● Problem: Which lines in the material below contain the word "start"? Copy each of them.

BEGIN Material provided

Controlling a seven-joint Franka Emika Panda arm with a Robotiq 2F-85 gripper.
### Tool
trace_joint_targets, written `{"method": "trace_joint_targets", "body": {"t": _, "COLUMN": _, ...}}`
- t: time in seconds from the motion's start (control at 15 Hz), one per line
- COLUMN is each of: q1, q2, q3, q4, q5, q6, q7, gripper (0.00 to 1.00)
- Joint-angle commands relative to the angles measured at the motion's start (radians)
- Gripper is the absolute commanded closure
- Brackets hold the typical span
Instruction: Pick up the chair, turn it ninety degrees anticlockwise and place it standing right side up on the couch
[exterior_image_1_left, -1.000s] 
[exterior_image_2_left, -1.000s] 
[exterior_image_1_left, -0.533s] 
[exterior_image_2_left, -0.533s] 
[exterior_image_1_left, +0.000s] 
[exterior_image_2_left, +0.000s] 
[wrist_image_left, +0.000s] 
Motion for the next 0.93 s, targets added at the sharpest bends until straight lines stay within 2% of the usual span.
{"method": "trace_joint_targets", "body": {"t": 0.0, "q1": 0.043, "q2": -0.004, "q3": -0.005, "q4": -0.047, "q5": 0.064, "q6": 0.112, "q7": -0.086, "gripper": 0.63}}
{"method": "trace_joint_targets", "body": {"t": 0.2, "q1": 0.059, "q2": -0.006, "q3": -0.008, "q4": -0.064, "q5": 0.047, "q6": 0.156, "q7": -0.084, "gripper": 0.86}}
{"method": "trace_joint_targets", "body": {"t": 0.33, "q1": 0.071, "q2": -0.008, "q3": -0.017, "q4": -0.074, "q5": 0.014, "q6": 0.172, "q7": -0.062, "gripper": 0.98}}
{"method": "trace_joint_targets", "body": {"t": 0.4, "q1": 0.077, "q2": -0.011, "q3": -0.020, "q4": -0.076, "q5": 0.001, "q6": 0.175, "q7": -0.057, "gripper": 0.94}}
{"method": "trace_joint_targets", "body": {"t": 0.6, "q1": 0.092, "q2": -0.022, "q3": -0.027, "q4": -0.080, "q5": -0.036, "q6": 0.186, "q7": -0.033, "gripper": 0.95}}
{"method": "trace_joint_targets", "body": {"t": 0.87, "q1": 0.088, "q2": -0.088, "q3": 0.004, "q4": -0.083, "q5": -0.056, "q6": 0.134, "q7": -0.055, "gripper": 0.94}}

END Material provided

● Result for this exercise:
- t: time in seconds from the motion's start (control at 15 Hz), one per line
- Joint-angle commands relative to the angles measured at the motion's start (radians)

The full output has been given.